*Task objective*
For the listing that follows, give again exactly the lines from the one with "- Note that" to the one with "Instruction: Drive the", including both.

^^^^^^^^^^^^^^^^

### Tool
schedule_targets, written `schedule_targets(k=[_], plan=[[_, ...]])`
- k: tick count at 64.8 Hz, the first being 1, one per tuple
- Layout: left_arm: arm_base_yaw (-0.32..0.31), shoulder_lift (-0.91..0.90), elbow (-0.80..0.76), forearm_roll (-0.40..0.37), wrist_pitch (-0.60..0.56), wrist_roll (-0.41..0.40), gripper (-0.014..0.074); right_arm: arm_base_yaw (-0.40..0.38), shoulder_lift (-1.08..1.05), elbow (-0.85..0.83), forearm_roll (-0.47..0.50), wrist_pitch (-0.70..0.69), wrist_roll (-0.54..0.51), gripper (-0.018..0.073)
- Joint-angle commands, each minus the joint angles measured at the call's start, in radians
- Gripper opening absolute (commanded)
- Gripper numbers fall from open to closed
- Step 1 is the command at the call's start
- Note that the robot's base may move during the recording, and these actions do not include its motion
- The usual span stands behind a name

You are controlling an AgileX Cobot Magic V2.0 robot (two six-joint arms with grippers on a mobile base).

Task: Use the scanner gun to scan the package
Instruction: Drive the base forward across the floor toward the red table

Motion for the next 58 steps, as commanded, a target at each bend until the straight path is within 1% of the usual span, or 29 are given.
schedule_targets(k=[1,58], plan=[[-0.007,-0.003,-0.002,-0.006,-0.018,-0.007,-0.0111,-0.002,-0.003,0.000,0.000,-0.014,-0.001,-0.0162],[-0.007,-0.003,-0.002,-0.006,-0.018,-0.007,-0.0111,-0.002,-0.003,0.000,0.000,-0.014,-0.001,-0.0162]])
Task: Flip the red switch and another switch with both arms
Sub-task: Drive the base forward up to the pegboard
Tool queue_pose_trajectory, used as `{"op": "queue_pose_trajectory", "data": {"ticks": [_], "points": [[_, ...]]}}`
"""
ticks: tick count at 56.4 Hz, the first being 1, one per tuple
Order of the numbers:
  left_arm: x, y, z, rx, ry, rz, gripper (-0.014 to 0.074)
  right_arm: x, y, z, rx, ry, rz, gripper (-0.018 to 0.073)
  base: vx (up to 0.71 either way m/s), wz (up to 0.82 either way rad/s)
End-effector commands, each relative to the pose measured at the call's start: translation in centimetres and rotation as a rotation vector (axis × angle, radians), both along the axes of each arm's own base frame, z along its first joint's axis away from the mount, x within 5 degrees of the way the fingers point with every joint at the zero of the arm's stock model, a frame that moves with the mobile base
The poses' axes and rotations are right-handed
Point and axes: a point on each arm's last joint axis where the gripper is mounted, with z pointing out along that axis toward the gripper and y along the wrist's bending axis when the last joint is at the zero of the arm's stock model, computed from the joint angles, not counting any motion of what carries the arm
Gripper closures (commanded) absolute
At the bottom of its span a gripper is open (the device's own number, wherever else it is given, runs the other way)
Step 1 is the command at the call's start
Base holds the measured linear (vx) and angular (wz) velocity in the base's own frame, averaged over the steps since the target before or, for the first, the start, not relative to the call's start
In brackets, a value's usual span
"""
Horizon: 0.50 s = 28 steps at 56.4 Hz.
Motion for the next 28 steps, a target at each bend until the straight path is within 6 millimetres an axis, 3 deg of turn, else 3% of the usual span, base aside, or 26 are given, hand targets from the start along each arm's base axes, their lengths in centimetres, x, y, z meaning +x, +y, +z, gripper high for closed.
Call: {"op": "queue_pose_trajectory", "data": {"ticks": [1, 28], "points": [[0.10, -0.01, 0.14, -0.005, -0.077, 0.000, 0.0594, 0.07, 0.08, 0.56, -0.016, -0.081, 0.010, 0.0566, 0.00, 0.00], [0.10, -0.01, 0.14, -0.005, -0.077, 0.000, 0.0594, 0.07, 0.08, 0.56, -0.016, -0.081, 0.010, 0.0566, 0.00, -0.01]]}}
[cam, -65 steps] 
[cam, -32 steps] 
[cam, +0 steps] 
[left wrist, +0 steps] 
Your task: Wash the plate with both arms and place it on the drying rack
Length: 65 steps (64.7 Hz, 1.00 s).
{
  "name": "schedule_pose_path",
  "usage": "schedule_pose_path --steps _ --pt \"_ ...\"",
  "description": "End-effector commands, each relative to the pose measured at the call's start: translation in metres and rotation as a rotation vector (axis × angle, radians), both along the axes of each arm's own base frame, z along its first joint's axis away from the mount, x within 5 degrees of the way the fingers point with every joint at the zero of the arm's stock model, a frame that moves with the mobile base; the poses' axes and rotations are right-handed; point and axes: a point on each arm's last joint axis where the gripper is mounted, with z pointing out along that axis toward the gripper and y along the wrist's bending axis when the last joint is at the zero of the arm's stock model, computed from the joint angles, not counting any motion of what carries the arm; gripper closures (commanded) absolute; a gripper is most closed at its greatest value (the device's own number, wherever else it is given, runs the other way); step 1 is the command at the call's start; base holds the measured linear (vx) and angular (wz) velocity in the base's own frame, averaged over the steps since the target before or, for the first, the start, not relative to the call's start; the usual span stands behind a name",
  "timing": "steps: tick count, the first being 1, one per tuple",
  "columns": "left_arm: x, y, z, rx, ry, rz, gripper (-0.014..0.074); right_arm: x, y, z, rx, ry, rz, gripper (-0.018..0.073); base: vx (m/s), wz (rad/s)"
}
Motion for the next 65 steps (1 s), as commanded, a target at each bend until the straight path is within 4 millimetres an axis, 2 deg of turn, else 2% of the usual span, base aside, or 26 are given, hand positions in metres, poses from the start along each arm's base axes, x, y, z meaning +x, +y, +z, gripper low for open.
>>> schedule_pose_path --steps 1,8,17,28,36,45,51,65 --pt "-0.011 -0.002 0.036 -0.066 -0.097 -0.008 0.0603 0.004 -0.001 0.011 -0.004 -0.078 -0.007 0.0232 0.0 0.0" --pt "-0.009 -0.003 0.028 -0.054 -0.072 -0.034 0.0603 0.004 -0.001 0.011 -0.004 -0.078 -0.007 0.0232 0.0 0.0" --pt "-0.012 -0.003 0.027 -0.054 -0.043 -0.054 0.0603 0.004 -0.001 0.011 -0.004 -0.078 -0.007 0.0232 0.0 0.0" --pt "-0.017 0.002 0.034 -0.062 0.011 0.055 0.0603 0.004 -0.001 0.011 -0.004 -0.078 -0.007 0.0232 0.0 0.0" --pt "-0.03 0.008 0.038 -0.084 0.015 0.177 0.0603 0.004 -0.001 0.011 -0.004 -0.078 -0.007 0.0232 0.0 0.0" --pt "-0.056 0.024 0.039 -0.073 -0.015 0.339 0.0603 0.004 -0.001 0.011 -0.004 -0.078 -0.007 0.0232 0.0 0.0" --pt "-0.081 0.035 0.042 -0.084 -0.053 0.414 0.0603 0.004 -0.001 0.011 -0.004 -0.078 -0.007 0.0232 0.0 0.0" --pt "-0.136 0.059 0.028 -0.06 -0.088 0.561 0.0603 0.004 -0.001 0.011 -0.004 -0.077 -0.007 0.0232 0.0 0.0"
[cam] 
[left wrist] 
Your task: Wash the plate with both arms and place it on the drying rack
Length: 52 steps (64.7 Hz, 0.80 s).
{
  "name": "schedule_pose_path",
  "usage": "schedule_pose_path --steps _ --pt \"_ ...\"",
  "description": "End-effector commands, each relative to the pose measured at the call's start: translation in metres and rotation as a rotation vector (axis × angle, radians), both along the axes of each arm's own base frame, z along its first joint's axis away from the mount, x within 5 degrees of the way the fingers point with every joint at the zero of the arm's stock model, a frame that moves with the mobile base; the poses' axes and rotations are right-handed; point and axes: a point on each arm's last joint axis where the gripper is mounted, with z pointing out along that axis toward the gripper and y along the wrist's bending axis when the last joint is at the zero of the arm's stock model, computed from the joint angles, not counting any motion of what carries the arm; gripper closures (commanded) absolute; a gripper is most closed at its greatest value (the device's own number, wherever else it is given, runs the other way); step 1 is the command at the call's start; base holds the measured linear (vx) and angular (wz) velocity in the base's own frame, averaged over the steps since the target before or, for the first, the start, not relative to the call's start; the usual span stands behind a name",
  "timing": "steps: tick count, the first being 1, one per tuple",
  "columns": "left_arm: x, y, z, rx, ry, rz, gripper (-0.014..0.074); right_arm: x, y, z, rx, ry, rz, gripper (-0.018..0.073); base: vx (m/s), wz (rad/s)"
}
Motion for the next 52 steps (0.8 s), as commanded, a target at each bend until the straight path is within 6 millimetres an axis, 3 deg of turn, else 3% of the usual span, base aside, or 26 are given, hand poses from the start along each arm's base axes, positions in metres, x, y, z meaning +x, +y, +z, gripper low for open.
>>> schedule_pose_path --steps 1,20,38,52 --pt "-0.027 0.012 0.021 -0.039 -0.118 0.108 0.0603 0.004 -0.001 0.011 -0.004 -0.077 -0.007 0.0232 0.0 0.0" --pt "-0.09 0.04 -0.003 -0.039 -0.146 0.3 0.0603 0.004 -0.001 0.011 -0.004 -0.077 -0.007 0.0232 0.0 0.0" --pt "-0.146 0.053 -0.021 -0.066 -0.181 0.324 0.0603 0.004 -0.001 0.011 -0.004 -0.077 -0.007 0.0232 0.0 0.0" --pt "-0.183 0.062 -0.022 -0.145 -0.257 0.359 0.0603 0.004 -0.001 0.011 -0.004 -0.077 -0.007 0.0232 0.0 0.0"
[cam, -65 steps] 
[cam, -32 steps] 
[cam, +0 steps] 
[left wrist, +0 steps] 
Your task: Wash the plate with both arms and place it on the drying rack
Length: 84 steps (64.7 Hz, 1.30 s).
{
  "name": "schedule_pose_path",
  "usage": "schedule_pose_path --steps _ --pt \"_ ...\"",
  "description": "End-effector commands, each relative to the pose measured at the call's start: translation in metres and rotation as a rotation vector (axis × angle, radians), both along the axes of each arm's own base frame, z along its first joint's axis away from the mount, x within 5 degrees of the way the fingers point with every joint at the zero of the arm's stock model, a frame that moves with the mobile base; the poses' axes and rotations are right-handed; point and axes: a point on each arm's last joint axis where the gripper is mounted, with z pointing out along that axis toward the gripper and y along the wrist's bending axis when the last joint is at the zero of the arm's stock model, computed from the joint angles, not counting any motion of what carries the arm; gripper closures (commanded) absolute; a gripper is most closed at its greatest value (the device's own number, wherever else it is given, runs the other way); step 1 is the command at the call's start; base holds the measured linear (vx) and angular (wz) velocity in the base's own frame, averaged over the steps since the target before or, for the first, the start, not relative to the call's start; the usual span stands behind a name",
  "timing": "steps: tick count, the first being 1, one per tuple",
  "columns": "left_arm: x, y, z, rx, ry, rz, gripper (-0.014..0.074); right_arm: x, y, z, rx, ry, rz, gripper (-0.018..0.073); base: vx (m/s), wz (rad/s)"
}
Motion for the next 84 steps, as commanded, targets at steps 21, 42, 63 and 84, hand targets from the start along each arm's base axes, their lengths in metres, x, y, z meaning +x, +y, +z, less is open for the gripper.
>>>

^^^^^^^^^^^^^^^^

*Solved exercise*
- Note that the robot's base may move during the recording, and these actions do not include its motion
- The usual span stands behind a name

You are controlling an AgileX Cobot Magic V2.0 robot (two six-joint arms with grippers on a mobile base).

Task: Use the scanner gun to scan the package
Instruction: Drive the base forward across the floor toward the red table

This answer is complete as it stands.